India will release the wholesale price inflation rate for December on Wednesday. The WPI rate was 0% in November, and analysts widely expect price pressures to remain subdued in the country in the coming months too, increasing the case of a rate cut by the Reserve Bank of India early this year.

Australian economy is growing below potential, says Moody's Analytics, and adds that the jobless rate continued to rise at the end of 2014.

"We expect the December employment report to show a jobless rate of 6.4%, the country's highest since 2002," the research firm said in its preview on Friday. The data will be out on Thursday.

The release of the November housing finance data will be another Australian event which will be on Monday.

December unemployment rate due on Tuesday will be a data to watch from South Korea before Thursday's Bank of Korea rate decision.

Korea's jobless rate is widely expected to stay near the 3.4-3.5% range, but faced with deflation threat, the country is likely to consider further rate cuts to boost demand.

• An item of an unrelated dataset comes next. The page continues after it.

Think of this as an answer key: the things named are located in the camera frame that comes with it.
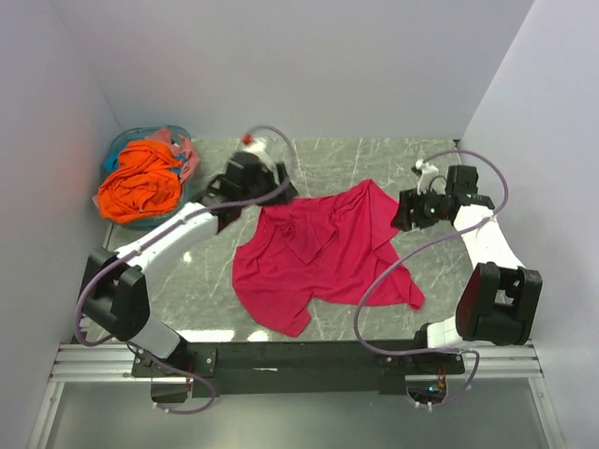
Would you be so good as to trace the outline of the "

Bank Indonesia is also scheduled to set rates on Thursday and the consensus is for the central bank to keep the benchmark rate at 7.75%.

Data from Singapore on Thursday may show weakening trade scenario of the country according to analysts. They cite slowdown in Europe and China as main reason for adverse impact on exports from Singapore.

Machinery orders and industry activity index for November are two main releases Japan has scheduled for next week. Machinery orders had fallen in October.

Moody's Analytics said a modest rebound in the orders is expected as Japan's corporate sector remains in reasonable shape, with exporters benefiting from a cheaper yen and the upturn in US demand.